Gender and birth weight were not found to explain a significant part of the variance in the metabolomic profiles of newborn DBS samples in our study, despite the obvious connection between gestational age and birth weight. The gender misbalance which reflects the gender disparity in ASD (a quarter were girls) and small sample size could explain this finding. Some studies have indeed reported that the profile of newborn girls and boys differed in, for instance, blood amino acids and acylcarnitines (Ruoppolo et al. 2015), as well as urine profiles (Diaz et al. 2016). Despite our finding, we believe that gender and birth weight should be adjusted for and taken into consideration when designing metabolomics studies in newborns. Several of the tested confounders are inter-connected with, for instance, reports of more males being born preterm (Challis et al. 2013) and females being born lighter (Wilkin and Murphy 2006), both associations being explained by mechanisms that are likely to be reflected in the metabolome such as inflammatory response and insulin resistance, respectively.
Limitations and Strengths
To minimize the use of highly valuable and rare samples, we analyzed only 37 pairs of cases and controls in this study aiming at assessing the potential of DBS samples in ASD research. Despite the small sample size that did not confer enough statistical power for pinpointing strong marker metabolites of ASD, we could detect numerous metabolites associated with ASD in previous studies and identify a number of confounders to be considered in future untargeted metabolomics study using newborn DBS. Other confounders not evaluated in our study will need to be assessed in future studies, including metabolic changes in DBS associated with time and storage conditions.

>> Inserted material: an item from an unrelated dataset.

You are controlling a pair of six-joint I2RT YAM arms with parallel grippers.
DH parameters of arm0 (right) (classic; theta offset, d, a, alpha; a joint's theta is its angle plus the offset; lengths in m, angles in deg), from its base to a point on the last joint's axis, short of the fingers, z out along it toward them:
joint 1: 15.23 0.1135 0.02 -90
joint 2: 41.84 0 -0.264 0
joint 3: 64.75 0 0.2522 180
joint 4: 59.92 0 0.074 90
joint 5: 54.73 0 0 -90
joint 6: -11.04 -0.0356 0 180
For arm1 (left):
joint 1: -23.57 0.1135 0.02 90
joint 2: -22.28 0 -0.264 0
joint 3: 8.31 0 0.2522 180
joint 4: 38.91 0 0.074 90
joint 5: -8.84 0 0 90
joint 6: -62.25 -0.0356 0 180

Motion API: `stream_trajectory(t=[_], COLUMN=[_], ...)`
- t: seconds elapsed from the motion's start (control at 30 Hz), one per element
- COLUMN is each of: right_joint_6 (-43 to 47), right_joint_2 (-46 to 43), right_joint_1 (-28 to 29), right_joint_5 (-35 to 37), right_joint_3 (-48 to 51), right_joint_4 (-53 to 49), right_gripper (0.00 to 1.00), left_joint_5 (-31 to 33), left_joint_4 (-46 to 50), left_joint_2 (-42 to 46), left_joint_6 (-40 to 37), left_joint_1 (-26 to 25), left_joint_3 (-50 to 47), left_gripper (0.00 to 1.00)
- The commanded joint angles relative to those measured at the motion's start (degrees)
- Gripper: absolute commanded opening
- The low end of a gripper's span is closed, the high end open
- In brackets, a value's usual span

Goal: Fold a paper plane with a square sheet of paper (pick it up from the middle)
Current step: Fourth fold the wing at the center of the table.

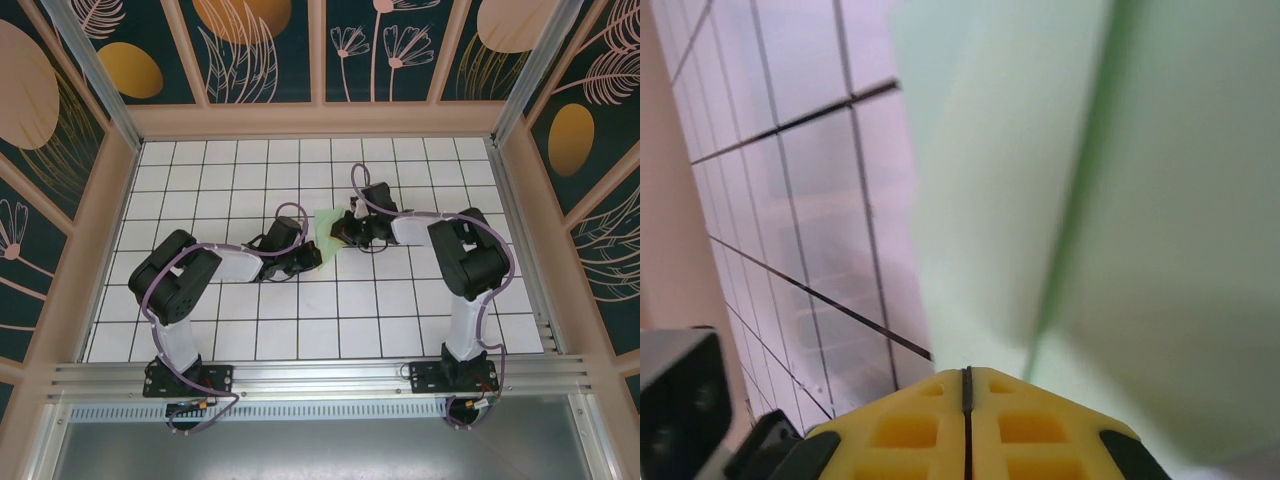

Hematocrit variation could not be measured in our study as we had access to only one punch of paper and did not have the possibility to measure a surrogate marker such as potassium in the same punch as done by others (Petrick et al. 2017). Furthermore, metabolites detected in this study are inherently reflective of sampling protocols, including extraction protocols and MS acquisition parameters, and should be interpreted within these limitations.